David N. Sattler (College of Charleston),
Geoffrey P. Kramer (Grand Valley State University),
Virginia Shabatay (Palomar College),
and Douglas A. Bernstein (University of Illinois)

Houghton Mifflin Company
2000

Brief Contents

1  Birth, Infancy, and Toddlerhood
2  Early Childhood
3  Middle Childhood
4  Adolescence
5  Early Adulthood
6  Middle Adulthood
7  Late Adulthood
8  Dying, Death, and Bereavement

FROM THE PREFACE

Teaching lifespan development is an inherently intellectual and emotional enterprise. As professors, we are faced with the challenges of not only presenting theory and research clearly, but also conveying to students our own personal involvement and excitement about the field. We want to show how what we study in classroom relates to the world outside--in short, bring research and theory to life. Coupled with these challenges are other issues central to excellent teaching: (a) engaging students in critical thinking by having them reflect on and analyze difficult issues, such as disciplining and rewarding children, understanding how cognition changes over time, recognizing how persons of different ages and genders balance autonomy and interdependence; and (b) exposing students to the complexities of life events, ethical dilemmas, and cross-cultural problems, such as raising a child in a single-parent family, learning the customs of a new country but retaining an identity with one’s country of origin, struggling to develop normally when living in an community overrun with guns and drugs, coping in midlife when confronted by pressures to assist children financially and to take care of elderly parents. We suspect that learning is most rewarding when students have clear and vivid examples that relate theory and research findings to personal and interpersonal experiences. This book will help instructors meet this challenge life by showing students the vitality and complexity of the field of lifespan development.
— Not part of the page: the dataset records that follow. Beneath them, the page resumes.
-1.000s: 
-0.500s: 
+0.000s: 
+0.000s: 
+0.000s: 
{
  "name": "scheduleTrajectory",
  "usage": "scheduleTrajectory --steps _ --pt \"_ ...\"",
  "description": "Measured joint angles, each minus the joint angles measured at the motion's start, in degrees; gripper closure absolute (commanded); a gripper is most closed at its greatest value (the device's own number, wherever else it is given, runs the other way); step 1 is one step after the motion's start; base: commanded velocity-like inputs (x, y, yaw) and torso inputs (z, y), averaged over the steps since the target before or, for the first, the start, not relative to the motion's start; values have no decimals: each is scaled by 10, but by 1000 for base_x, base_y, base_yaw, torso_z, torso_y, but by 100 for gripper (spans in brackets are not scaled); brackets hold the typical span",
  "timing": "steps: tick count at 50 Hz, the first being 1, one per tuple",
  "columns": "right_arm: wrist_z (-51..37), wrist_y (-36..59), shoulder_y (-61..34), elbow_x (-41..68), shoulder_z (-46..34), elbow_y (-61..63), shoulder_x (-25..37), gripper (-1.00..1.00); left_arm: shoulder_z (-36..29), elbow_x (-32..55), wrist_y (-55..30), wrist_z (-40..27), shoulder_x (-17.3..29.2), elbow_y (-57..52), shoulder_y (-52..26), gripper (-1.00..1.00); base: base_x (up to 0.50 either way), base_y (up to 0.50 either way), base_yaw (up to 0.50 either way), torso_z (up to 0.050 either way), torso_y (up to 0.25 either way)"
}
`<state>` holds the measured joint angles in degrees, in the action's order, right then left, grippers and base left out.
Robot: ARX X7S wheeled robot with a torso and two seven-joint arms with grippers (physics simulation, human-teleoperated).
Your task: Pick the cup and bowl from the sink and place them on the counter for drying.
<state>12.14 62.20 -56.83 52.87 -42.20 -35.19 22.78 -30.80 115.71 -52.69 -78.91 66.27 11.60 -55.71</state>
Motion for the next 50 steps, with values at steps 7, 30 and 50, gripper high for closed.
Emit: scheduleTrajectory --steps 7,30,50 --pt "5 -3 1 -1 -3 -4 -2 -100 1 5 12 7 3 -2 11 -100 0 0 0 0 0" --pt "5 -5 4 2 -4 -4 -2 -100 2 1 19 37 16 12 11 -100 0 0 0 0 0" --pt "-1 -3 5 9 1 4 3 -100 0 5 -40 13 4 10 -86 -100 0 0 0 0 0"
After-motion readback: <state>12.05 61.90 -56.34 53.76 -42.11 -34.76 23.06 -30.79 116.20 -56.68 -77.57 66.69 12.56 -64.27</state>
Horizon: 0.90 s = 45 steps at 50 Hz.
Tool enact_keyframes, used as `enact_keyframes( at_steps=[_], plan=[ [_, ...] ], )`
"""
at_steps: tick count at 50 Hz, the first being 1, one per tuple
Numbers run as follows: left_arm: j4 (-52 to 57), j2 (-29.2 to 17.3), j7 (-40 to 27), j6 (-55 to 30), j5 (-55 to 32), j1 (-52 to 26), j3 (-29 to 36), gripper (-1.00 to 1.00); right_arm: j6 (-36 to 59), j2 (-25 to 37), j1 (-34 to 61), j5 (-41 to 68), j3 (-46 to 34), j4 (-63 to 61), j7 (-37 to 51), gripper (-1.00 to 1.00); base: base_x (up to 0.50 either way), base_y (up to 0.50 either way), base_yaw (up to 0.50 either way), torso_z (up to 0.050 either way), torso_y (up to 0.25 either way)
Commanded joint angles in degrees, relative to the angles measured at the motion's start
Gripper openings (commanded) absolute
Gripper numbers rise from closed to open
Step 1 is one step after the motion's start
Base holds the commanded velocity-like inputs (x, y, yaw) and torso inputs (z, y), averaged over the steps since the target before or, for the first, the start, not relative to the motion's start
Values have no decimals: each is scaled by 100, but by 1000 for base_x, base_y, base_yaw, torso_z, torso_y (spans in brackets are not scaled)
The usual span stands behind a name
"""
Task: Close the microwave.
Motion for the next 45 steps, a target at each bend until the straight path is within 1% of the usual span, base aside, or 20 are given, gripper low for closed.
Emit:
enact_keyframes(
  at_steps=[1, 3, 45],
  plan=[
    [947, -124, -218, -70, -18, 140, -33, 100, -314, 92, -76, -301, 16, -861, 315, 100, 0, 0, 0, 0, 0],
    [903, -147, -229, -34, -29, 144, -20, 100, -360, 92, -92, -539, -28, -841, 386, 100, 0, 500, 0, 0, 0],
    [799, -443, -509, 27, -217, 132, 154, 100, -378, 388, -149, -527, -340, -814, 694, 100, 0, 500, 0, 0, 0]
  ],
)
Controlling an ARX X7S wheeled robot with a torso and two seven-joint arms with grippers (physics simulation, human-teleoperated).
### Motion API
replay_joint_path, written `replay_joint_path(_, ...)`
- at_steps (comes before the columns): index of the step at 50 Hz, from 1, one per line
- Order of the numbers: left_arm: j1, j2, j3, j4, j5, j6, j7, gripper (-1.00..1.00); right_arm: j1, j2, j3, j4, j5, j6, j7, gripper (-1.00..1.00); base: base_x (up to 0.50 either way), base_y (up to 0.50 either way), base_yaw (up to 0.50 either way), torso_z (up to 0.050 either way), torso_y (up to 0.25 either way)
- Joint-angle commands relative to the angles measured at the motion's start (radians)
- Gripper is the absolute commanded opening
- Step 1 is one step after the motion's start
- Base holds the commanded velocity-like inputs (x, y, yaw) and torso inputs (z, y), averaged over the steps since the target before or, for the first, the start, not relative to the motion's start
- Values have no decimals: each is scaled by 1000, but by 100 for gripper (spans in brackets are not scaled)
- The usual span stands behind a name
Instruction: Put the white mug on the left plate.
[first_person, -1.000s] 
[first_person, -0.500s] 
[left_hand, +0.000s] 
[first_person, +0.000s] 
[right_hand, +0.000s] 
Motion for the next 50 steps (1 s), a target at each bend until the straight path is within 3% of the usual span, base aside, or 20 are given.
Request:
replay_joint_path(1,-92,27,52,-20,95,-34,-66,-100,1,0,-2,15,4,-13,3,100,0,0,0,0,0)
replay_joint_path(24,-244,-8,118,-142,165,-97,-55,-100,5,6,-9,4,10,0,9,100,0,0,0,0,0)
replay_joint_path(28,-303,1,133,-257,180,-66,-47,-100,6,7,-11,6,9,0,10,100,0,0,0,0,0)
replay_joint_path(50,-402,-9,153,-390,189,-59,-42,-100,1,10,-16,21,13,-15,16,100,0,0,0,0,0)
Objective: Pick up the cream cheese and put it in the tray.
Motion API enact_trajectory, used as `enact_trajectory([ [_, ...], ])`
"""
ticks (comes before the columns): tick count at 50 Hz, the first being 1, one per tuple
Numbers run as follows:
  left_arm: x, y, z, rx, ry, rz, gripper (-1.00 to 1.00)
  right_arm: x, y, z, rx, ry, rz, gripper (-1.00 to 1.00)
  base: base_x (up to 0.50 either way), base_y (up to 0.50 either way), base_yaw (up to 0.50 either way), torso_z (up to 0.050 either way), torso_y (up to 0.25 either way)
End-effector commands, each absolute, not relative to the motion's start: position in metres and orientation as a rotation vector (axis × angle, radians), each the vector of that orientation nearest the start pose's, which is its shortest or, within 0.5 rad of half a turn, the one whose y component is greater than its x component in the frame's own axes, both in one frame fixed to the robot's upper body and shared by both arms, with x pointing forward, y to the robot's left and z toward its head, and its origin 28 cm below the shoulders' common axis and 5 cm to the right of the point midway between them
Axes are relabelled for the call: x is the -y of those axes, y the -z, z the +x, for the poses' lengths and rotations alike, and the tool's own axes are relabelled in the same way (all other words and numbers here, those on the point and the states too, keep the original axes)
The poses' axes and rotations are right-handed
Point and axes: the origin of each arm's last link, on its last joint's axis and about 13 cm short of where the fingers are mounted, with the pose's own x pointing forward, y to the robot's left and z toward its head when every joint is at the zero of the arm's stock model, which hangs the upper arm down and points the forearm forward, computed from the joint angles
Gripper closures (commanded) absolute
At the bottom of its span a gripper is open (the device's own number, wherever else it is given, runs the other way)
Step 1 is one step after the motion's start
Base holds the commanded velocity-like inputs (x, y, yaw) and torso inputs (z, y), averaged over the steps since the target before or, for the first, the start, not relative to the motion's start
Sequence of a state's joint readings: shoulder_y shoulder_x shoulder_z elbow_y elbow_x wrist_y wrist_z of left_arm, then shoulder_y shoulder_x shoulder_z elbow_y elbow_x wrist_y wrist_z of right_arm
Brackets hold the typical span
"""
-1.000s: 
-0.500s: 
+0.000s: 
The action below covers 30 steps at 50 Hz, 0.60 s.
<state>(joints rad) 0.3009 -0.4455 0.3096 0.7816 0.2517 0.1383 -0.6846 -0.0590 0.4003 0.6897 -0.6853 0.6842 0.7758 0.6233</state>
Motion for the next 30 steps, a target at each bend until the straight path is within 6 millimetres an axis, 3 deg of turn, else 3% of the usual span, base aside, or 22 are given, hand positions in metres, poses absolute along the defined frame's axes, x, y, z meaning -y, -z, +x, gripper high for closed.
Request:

Our goals for Lifespan Development in Context: Voices and Perspectives are the following:

Chapter Organization

We designed this book to correspond to the organization of most lifespan development and developmental psychology textbooks, beginning with issues involving birth and infancy, continuing with childhood, adolescence, and adulthood, and concluding with issues concerning dying and death. Each chapter contains between four and six narratives, and each narrative covers a different concept, issue, or topic within a given age period. Many narratives convey the complexities of lifespan development by showing how the cognitive, physical, and psychosocial domains interact. To help convey a longitudinal perspective, we occasionally present more than one selection by a given author to show developmental changes. Many selections highlight multicultural, gender, and ethical issues.

Pedagogical Features

Each chapter and article begins with an introduction that orients the reader and introduces the main concepts and issues presented. A concept guide at the beginning of each article also lists the main concepts and issues that are highlighted in the article. Where possible, we provide brief biographical information about the author.

After each article, we include a series of critical thinking questions and research questions.

Criteria for Selecting the Readings

We used several criteria in selecting the readings. First, each selection had to illustrate key concepts, issues, and topics that are presented in most lifespan development textbooks. Second, and equally important, each narrative had to be provocative: it had to arouse us, hold our attention, stir us with questions, and be of interest to students. We favored selections that broaden students’ perspectives on gender, ethnic, and cultural influences. We included a few selections that cover non-normative aspects of development (e.g., attention-deficit/hyperactivity disorder) because some instructors cover these topics in their course. Finally, we chose and edited selections so that they were long enough to absorb readers in the writer's experiences but short enough for instructors to assign them as supplemental readings.

Extending the Borders: A Final Note

In his remarkable book, An Anthropologist on Mars, Oliver Sacks reports that what he has found most effective in understanding both his patients and their illnesses is to get out of his office and into their lives, making "house calls at the far borders of human experience." In this way he comes to know them and their conditions from within, as persons, and not merely as patients who have been handed a diagnosis. It is our conviction that students, too, will better understand the issues in lifespan development whenever they extend the borders of the theoretical into the world of human experience. Such is the aim of this book.